## What to work on
Your answer should be the exact lines of the records, starting with the one containing "Each instance of the person" and running to the end.

__________

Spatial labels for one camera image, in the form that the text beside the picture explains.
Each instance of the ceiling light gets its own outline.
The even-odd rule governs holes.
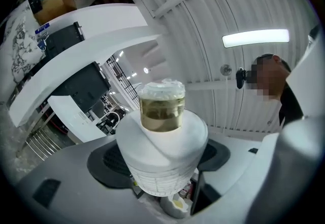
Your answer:
[[[287,43],[289,32],[286,29],[245,31],[222,37],[225,48],[254,43]]]

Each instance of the person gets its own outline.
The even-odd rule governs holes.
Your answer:
[[[303,116],[294,93],[286,83],[286,78],[290,73],[288,63],[270,53],[257,57],[251,70],[247,72],[247,83],[252,89],[257,89],[257,93],[281,102],[280,125],[283,120],[286,125]]]

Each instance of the jar lid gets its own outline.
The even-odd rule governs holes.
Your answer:
[[[146,84],[138,94],[141,99],[177,100],[185,97],[185,87],[177,80],[164,79],[160,83],[150,82]]]

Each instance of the cardboard box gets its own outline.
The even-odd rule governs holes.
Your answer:
[[[43,9],[34,14],[40,25],[43,25],[54,18],[77,10],[75,0],[43,0]]]

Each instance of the metal railing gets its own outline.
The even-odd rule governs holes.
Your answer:
[[[112,69],[116,79],[118,79],[118,81],[121,83],[121,85],[124,88],[125,92],[129,95],[129,97],[132,99],[132,101],[135,103],[135,105],[138,108],[140,108],[138,93],[133,88],[133,86],[129,82],[129,80],[126,78],[126,75],[124,74],[124,72],[121,69],[120,65],[116,62],[116,59],[114,58],[114,56],[111,56],[107,60],[107,64]]]

__________

## Result of this exercise
Each instance of the person gets its own outline.
The even-odd rule governs holes.
Your answer:
[[[303,116],[294,93],[286,83],[286,78],[290,73],[288,63],[270,53],[257,57],[251,70],[247,72],[247,83],[252,89],[257,89],[257,93],[281,102],[280,125],[283,120],[286,125]]]

Each instance of the jar lid gets its own outline.
The even-odd rule governs holes.
Your answer:
[[[146,84],[138,94],[141,99],[177,100],[185,97],[185,87],[177,80],[164,79],[160,83],[150,82]]]

Each instance of the cardboard box gets its own outline.
The even-odd rule governs holes.
Your answer:
[[[43,9],[34,14],[40,25],[43,25],[54,18],[77,10],[75,0],[43,0]]]

Each instance of the metal railing gets its own outline.
The even-odd rule governs holes.
Your answer:
[[[112,69],[116,79],[118,79],[118,81],[121,83],[121,85],[124,88],[125,92],[129,95],[129,97],[132,99],[132,101],[135,103],[135,105],[138,108],[140,108],[138,93],[133,88],[133,86],[129,82],[129,80],[126,78],[126,75],[124,74],[124,72],[121,69],[120,65],[116,62],[116,59],[114,58],[114,56],[111,56],[107,60],[107,64]]]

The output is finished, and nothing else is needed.